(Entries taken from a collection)

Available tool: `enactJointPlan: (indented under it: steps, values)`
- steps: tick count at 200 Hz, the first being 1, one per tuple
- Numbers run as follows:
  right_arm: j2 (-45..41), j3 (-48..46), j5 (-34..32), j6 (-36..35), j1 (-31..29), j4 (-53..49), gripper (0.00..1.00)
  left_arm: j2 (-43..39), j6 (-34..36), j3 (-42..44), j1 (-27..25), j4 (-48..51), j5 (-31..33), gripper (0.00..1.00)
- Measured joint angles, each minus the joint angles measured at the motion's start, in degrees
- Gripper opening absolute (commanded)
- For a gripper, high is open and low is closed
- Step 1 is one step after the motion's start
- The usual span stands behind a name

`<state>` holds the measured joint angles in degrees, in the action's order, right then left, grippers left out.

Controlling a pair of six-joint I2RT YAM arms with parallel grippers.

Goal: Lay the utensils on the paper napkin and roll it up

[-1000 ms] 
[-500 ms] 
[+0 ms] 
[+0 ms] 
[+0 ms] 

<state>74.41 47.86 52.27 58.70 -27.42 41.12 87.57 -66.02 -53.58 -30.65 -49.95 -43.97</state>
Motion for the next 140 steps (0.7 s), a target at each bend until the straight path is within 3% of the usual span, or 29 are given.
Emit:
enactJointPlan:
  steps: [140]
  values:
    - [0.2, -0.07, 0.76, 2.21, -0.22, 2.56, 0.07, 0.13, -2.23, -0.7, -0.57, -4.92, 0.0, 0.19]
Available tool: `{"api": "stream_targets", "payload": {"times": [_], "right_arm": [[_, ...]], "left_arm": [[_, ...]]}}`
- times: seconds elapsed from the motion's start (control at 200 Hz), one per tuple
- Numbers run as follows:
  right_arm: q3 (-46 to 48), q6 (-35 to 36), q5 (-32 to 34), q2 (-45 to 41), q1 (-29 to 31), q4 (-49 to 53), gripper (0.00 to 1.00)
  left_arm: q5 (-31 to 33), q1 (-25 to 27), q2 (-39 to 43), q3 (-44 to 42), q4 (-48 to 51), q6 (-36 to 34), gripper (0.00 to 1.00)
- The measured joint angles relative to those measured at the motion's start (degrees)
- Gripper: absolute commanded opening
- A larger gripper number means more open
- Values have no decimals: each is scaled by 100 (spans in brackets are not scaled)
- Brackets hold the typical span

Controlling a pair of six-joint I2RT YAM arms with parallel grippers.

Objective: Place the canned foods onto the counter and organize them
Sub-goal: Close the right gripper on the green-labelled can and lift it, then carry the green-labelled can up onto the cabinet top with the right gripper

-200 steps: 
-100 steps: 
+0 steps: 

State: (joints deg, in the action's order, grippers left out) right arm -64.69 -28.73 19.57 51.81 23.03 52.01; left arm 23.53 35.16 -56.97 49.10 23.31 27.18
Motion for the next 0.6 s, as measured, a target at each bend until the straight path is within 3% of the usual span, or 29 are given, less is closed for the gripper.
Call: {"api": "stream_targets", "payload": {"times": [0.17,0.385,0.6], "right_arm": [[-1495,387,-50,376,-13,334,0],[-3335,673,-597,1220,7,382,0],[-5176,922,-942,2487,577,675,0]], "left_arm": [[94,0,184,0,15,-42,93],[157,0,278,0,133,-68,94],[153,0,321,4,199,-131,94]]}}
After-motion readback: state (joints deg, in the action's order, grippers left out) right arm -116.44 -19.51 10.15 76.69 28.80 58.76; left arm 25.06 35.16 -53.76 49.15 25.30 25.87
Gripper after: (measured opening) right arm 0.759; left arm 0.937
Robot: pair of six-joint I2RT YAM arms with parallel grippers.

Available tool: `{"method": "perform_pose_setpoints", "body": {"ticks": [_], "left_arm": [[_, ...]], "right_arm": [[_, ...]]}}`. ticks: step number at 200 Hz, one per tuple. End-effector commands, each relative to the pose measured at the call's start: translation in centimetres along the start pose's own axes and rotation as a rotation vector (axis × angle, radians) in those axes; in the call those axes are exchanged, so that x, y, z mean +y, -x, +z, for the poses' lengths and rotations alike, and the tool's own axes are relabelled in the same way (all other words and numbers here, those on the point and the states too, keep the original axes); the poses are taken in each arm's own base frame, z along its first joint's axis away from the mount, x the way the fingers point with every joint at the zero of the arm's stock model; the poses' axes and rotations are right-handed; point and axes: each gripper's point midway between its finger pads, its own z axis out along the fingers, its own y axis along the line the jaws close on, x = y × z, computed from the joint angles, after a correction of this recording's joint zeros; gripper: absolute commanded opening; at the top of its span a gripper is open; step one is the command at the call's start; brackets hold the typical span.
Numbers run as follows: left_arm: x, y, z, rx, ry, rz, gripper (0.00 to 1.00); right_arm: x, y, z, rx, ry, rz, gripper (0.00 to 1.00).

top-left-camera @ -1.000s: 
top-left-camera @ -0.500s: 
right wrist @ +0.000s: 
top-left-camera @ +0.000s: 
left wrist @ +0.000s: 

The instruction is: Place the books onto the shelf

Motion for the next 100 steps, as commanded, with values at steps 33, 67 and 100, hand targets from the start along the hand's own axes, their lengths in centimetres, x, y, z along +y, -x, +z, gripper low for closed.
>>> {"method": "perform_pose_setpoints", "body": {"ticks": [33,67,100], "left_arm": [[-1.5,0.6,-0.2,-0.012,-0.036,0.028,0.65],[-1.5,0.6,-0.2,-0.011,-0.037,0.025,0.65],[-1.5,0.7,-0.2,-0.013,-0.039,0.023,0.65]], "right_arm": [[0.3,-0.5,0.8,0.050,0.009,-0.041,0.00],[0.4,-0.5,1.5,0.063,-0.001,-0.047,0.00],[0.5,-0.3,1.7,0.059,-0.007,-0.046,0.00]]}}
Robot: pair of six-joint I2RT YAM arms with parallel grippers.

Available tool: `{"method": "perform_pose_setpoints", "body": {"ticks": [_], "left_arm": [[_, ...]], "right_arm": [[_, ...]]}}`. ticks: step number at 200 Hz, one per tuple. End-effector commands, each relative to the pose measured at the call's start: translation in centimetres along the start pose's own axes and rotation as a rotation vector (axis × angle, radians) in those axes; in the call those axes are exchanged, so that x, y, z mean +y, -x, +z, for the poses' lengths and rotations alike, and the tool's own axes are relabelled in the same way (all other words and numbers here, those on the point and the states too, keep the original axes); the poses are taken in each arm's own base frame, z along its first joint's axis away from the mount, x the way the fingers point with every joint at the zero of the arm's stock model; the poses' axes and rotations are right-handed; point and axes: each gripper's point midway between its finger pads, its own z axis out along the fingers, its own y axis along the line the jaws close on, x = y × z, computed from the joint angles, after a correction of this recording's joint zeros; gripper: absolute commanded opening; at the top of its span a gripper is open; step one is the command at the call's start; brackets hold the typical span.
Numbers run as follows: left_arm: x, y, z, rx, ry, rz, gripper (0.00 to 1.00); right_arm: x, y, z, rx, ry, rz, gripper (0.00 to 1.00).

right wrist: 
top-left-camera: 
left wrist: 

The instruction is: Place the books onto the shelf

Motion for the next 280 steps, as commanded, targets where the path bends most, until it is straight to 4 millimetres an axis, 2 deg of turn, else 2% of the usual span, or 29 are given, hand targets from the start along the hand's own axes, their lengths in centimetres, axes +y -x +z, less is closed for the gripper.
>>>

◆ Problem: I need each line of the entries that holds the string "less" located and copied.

◆ Answer space:
Motion for the next 0.6 s, as measured, a target at each bend until the straight path is within 3% of the usual span, or 29 are given, less is closed for the gripper.
Motion for the next 280 steps, as commanded, targets where the path bends most, until it is straight to 4 millimetres an axis, 2 deg of turn, else 2% of the usual span, or 29 are given, hand targets from the start along the hand's own axes, their lengths in centimetres, axes +y -x +z, less is closed for the gripper.

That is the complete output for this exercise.